Hello,
We're observing an abrupt performance drop from 148 to 107 Mpps @ 64B packets
apparently caused by any rule that jumps out of ingress group 0
when using HWS (async API) instead of SWS (sync API).
Is it some known issue or temporary limitation?
NIC: ConnectX-6 Dx EN adapter card; 100GbE; Dual-port QSFP56; PCIe 4.0/3.0 x16;
FW: 22.40.1000
OFED: MLNX_OFED_LINUX-24.01-0.3.3.1
DPDK: v24.03-23-g76cef1af8b
TG is custom, traffic is Ethernet / VLAN / IPv4 / TCP SYN @ 148 Mpps.
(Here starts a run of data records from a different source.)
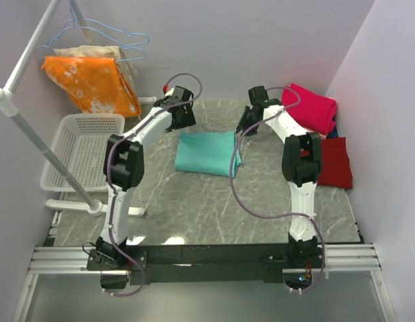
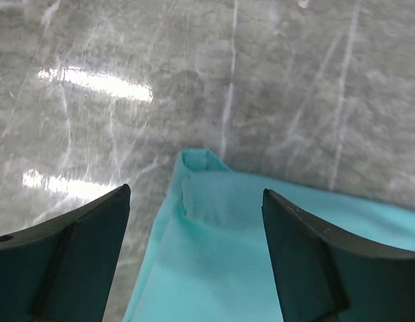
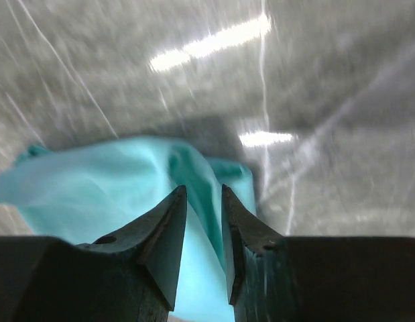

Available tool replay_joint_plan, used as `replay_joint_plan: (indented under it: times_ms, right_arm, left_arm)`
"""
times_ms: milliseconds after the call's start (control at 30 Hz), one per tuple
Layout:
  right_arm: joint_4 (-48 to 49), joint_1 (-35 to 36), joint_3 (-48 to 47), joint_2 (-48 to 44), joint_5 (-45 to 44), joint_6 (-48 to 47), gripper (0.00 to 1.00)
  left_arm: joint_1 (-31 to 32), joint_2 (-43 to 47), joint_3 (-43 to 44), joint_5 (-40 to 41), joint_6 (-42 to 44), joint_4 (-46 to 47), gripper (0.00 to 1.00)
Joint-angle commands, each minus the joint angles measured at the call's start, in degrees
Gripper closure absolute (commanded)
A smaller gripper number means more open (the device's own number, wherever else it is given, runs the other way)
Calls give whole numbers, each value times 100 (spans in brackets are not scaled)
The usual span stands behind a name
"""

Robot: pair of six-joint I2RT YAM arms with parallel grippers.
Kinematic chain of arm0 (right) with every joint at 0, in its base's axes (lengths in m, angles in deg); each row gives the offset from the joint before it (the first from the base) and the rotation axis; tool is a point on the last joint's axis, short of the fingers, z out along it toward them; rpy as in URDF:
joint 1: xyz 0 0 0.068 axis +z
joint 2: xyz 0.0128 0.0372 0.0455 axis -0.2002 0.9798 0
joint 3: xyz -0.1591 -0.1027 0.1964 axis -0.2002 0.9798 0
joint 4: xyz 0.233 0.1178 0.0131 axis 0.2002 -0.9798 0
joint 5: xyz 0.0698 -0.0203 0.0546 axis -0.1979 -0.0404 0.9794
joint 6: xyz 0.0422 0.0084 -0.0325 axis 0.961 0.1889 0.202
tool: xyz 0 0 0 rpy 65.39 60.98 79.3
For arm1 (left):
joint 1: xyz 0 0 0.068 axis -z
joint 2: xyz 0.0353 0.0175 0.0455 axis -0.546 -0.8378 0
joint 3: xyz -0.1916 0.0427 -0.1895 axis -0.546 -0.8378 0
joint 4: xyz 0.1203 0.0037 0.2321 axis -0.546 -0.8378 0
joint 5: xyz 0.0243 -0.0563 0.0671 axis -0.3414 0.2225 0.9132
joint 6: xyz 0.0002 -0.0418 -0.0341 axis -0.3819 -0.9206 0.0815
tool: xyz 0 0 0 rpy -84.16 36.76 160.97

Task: Fold and stack the t-shirts
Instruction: Fold the tshirt

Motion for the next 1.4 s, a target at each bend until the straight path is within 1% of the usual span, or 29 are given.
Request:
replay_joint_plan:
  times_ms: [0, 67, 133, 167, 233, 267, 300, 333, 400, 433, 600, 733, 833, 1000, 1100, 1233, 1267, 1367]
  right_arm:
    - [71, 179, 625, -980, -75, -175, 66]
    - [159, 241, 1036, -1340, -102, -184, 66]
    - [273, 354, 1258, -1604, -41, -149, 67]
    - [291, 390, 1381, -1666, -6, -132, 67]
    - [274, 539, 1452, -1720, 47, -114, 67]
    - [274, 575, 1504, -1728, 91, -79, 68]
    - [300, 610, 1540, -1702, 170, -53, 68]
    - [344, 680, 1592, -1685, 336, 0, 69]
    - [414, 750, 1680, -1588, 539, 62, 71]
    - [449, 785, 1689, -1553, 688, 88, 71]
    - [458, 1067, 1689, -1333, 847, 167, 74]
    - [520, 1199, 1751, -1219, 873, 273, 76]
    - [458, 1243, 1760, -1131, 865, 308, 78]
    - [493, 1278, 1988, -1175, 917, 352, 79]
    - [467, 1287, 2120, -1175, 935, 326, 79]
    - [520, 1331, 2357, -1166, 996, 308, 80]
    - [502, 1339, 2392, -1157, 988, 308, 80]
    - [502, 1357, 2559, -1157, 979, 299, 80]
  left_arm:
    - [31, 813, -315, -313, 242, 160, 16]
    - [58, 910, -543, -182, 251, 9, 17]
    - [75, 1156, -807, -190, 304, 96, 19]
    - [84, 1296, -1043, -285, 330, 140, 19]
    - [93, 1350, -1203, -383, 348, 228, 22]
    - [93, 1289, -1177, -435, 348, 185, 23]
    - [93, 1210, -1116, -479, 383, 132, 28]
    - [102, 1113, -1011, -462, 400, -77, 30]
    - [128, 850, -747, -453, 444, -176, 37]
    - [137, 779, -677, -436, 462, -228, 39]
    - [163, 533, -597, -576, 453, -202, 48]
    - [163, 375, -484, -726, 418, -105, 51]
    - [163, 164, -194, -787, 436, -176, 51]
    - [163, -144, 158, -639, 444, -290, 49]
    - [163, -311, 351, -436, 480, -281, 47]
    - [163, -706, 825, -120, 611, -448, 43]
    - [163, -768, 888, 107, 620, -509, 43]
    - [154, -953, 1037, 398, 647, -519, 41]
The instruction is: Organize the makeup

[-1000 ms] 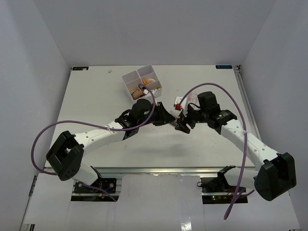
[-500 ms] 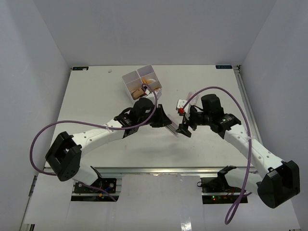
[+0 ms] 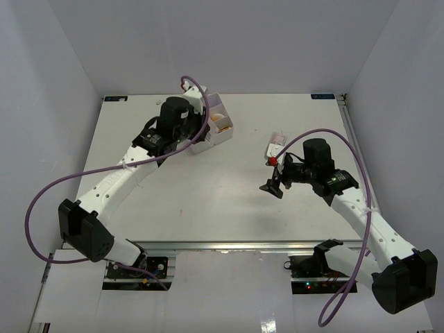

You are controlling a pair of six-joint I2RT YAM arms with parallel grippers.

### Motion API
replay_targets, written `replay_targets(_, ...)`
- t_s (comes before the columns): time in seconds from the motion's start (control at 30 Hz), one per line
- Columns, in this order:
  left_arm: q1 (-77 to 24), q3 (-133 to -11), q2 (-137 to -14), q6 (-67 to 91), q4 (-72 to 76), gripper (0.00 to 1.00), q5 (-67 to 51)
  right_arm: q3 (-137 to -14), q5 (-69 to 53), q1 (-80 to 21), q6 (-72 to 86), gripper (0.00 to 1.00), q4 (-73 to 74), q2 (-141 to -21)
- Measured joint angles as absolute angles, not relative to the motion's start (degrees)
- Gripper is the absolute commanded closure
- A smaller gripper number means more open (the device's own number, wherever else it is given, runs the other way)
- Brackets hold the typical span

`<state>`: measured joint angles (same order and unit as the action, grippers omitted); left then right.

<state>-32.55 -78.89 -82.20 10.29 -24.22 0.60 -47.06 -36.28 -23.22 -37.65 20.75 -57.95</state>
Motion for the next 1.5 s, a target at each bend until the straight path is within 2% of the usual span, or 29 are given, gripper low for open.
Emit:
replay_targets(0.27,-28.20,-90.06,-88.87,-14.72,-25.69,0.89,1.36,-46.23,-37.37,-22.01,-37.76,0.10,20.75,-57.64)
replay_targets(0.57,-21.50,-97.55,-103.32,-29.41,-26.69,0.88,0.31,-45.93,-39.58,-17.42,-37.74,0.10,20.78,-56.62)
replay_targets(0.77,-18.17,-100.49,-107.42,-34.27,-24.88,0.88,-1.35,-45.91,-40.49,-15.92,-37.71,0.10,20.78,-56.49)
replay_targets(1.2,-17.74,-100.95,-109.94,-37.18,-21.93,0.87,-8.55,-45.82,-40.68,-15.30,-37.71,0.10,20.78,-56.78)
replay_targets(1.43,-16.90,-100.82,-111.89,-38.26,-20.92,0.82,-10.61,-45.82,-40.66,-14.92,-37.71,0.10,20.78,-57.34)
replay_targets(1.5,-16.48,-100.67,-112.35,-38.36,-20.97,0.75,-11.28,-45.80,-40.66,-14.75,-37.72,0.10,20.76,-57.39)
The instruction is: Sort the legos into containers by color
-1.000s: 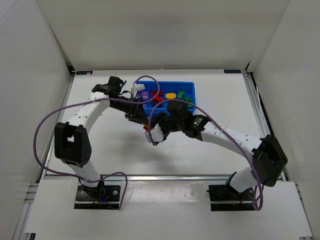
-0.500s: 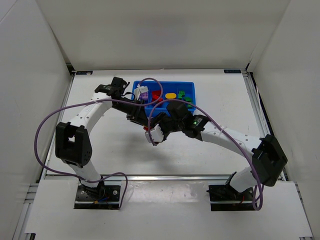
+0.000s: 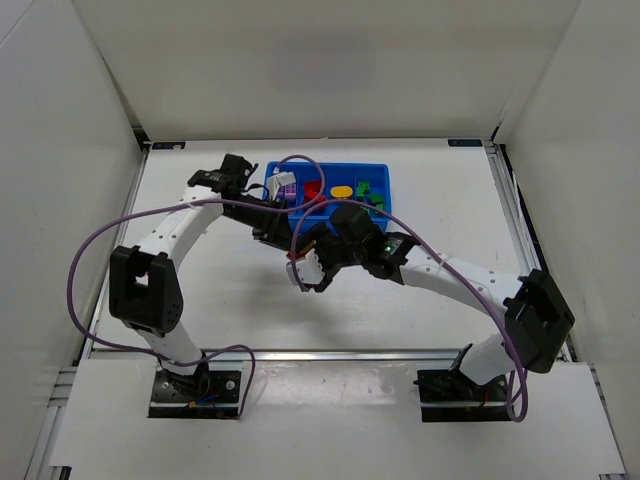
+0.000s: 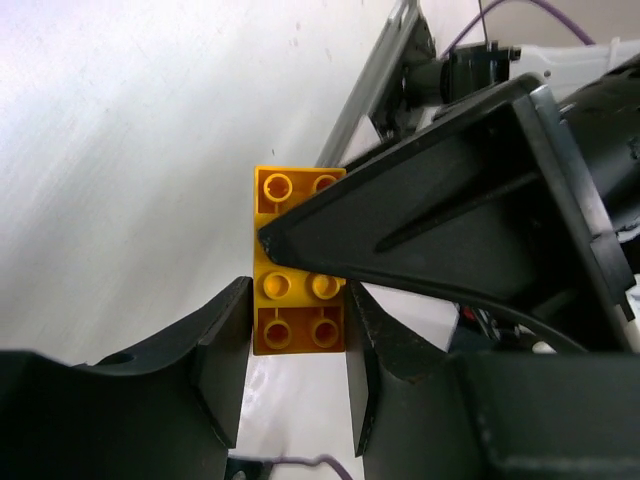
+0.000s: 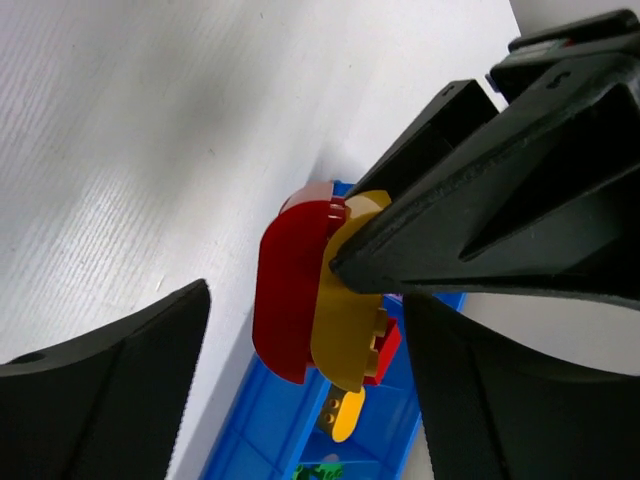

Examples below do only the jump and miss all packets in group 1,
but the same is observed when dropping all the packets in group 1.
Software steering:
/root/build/app/dpdk-testpmd -a 21:00.0,dv_flow_en=1 -- -i --rxq=1 --txq=1
flow create 0 ingress group 0 pattern end actions jump group 1 / end
Neohost (from OFED 5.7):
||===========================================================================
||| Packet Rate ||
||---------------------------------------------------------------------------
||| RX Packet Rate || 148,813,590 [Packets/Seconds] ||
||| TX Packet Rate || 0 [Packets/Seconds] ||
||===========================================================================
||| eSwitch ||
||---------------------------------------------------------------------------
||| RX Hops Per Packet || 3.075 [Hops/Packet] ||
||| RX Optimal Hops Per Packet Per Pipe || 1.5375 [Hops/Packet] ||
||| RX Optimal Packet Rate Bottleneck || 279.6695 [MPPS] ||
||| RX Packet Rate Bottleneck || 262.2723 [MPPS] ||
(Full Neohost output is attached.)
Hardware steering:
/root/build/app/dpdk-testpmd -a 21:00.0,dv_flow_en=2 -- -i --rxq=1 --txq=1
port stop 0
flow configure 0 queues_number 1 queues_size 128 counters_number 16
port start 0
flow pattern_template 0 create pattern_template_id 1 ingress template end
flow actions_template 0 create ingress actions_template_id 1 template jump
group 1 / end mask jump group 0xFFFFFFFF / end
flow template_table 0 create ingress group 0 table_id 1 pattern_template 1
actions_template 1 rules_number 1
flow queue 0 create 0 template_table 1 pattern_template 0 actions_template 0
postpone false pattern end actions jump group 1 / end
flow pull 0 queue 0
Neohost:
||===========================================================================
||| Packet Rate ||
||---------------------------------------------------------------------------
||| RX Packet Rate || 107,498,115 [Packets/Seconds] ||
||| TX Packet Rate || 0 [Packets/Seconds] ||
||===========================================================================
||| eSwitch ||
||---------------------------------------------------------------------------
||| RX Hops Per Packet || 4.5503 [Hops/Packet] ||
||| RX Optimal Hops Per Packet Per Pipe || 2.2751 [Hops/Packet] ||
||| RX Optimal Packet Rate Bottleneck || 188.9994 [MPPS] ||
||| RX Packet Rate Bottleneck || 182.5796 [MPPS] ||
AFAIU, performance is not constrained by the complexity of the rules.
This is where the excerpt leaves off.